[Material provided]

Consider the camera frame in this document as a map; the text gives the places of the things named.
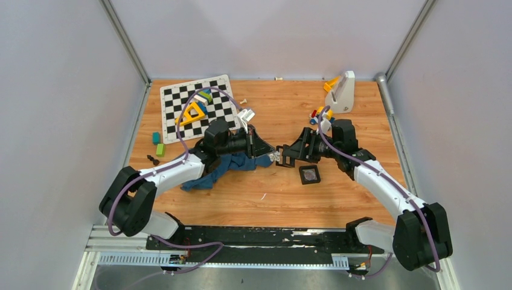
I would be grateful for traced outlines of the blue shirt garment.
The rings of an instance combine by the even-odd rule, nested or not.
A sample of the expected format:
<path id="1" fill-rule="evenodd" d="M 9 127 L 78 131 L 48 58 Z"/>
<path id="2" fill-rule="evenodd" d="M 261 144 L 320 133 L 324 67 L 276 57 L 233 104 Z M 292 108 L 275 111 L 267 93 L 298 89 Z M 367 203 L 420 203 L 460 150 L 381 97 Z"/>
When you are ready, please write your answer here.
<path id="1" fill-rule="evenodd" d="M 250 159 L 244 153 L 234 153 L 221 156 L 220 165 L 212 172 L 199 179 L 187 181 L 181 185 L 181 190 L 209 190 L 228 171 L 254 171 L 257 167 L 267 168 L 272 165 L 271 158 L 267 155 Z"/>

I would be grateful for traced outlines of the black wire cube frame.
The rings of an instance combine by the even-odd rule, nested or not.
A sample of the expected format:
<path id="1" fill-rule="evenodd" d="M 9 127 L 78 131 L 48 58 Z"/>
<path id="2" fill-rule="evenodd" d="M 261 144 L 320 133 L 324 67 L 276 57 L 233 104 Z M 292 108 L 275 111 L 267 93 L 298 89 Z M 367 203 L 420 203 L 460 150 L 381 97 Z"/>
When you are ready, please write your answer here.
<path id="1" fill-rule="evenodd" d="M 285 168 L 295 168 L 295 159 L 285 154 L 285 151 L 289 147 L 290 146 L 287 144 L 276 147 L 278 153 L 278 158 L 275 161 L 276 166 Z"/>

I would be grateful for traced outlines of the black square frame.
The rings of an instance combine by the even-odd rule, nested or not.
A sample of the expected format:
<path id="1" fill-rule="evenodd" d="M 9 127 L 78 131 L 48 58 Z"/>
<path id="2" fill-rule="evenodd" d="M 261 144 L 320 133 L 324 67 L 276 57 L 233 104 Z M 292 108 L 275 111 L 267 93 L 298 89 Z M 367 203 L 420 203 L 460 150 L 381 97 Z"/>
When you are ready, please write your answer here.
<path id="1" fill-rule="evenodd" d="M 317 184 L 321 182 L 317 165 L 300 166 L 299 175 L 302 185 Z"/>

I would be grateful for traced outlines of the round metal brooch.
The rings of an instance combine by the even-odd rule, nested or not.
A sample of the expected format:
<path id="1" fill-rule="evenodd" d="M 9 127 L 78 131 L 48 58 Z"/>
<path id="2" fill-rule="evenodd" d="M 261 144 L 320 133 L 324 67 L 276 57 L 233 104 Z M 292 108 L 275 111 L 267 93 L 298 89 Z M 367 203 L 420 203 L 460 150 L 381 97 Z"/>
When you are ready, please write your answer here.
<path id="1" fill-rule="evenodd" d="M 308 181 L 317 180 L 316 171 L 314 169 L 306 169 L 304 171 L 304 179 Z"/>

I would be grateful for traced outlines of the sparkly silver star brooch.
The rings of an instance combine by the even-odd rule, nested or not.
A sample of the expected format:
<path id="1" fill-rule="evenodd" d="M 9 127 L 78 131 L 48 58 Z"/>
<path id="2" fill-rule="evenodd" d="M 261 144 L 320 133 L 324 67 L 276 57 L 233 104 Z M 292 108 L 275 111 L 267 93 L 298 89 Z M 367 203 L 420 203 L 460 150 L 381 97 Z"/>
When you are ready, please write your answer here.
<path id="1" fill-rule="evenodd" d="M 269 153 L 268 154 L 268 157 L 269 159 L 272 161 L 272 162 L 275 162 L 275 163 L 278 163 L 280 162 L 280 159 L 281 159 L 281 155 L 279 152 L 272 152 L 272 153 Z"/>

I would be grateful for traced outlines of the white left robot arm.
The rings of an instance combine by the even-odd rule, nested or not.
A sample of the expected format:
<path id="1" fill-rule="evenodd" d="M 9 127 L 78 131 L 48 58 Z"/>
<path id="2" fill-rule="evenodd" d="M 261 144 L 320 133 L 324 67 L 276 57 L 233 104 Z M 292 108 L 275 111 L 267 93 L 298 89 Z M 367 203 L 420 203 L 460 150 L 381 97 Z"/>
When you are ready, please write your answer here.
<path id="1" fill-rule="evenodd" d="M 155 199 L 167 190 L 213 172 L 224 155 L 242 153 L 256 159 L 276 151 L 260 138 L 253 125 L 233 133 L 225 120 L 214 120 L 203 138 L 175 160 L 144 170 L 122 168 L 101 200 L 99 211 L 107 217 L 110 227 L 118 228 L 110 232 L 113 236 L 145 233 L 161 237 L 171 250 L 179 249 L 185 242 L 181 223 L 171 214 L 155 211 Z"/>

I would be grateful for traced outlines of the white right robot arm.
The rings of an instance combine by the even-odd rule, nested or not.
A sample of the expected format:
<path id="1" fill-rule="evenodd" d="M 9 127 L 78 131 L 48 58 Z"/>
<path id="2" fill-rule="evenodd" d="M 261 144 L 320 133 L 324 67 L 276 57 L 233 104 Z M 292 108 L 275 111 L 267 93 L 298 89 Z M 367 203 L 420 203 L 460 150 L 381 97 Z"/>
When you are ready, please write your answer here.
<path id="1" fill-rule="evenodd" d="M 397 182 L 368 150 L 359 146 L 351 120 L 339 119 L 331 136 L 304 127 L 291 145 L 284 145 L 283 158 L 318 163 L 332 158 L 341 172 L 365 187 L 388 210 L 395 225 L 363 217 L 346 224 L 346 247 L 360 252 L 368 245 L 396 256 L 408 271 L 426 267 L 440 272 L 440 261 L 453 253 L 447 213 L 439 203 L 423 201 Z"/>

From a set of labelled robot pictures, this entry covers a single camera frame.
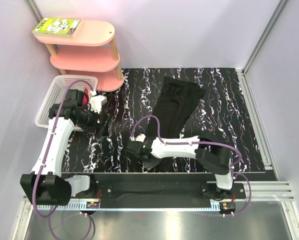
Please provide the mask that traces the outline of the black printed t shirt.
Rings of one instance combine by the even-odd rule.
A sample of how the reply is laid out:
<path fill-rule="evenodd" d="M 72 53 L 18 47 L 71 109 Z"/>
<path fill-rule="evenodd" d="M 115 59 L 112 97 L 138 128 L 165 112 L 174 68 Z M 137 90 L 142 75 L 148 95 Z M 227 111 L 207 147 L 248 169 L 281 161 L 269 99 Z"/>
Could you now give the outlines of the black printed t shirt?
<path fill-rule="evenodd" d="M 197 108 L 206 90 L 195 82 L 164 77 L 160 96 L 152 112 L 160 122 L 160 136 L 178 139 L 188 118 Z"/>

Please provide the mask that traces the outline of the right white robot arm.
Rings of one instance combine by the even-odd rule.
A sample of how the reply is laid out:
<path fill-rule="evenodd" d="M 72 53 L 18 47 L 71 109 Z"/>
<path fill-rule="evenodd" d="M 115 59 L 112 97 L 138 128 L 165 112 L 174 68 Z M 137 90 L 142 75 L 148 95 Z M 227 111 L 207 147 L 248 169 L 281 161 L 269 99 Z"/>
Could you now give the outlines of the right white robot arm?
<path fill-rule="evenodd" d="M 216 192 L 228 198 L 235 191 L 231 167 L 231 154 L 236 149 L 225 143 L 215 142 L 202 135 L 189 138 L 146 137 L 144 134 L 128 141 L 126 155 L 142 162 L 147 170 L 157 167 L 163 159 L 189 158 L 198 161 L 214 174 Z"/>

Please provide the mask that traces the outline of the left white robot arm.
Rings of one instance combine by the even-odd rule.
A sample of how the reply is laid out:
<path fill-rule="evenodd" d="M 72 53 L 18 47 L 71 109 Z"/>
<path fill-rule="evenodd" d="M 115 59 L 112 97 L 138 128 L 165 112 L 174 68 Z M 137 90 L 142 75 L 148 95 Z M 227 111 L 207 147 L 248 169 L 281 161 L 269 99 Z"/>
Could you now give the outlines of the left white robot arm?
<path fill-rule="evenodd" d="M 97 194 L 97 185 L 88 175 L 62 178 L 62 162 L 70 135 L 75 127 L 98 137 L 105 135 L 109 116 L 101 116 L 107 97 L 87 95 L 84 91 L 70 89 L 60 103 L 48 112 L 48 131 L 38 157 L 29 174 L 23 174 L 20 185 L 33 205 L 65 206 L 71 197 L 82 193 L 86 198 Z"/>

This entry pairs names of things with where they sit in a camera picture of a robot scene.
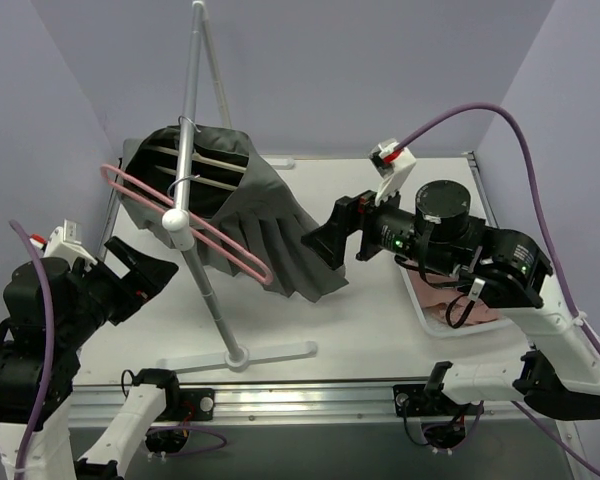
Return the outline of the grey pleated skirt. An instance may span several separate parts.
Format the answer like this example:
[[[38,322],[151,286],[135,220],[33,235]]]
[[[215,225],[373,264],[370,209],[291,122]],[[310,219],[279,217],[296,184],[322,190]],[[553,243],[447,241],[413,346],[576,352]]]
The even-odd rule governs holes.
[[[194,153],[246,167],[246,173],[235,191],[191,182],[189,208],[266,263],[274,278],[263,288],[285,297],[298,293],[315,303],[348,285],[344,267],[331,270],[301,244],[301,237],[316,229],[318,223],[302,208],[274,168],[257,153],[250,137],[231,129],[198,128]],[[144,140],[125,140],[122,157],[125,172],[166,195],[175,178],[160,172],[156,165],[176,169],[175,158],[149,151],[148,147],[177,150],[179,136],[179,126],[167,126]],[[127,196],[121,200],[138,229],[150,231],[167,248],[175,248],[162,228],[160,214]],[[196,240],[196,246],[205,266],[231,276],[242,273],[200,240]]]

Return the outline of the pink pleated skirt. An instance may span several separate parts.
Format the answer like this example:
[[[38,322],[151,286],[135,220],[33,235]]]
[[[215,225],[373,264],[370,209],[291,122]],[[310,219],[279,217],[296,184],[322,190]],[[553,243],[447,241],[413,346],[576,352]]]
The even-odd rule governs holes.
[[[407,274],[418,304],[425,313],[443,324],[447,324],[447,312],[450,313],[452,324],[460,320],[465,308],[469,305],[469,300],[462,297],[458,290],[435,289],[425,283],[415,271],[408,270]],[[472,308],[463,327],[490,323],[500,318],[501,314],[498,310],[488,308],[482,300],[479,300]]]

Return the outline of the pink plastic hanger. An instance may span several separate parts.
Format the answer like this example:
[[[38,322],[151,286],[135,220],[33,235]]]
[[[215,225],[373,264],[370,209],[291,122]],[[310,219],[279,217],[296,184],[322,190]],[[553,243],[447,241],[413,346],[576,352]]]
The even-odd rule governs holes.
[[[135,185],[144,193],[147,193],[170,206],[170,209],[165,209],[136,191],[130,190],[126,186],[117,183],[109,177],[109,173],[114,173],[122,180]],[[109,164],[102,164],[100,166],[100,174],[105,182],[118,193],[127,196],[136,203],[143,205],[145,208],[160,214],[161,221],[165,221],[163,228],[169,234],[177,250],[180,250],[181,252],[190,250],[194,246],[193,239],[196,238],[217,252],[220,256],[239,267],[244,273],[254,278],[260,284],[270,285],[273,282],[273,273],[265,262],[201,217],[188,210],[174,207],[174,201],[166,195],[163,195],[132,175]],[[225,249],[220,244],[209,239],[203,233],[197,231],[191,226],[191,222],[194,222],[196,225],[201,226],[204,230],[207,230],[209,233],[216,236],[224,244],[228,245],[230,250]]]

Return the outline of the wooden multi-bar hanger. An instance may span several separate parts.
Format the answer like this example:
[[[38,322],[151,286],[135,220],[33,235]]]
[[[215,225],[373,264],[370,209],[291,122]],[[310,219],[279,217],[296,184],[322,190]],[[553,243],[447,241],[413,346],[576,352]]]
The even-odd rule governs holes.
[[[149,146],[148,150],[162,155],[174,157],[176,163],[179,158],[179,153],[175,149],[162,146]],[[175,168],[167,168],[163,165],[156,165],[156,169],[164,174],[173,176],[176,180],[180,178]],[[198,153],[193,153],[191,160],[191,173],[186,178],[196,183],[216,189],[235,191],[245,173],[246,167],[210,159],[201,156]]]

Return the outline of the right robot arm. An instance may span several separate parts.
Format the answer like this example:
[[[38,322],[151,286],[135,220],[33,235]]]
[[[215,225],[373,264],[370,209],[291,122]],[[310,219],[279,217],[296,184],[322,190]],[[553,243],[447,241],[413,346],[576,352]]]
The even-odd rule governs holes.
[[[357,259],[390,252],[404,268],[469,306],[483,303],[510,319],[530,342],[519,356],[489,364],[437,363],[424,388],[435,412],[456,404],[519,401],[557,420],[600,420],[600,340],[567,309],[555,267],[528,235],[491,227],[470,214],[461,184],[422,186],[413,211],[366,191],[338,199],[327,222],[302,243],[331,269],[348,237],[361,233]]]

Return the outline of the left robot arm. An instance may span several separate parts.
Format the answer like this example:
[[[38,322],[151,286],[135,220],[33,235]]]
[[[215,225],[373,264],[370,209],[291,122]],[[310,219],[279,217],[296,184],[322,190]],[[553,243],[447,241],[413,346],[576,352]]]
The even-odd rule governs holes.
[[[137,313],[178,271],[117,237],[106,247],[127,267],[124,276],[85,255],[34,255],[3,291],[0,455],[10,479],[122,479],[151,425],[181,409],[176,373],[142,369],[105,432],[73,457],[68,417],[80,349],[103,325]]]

[/Material provided]

Task brief: Each line of the data that holds the word "mask" should be copied.

Task output:
Please provide the mask that traces the outline of the black printed t shirt.
Please provide the mask that traces the outline of the right white robot arm.
Please provide the mask that traces the outline of the left white robot arm.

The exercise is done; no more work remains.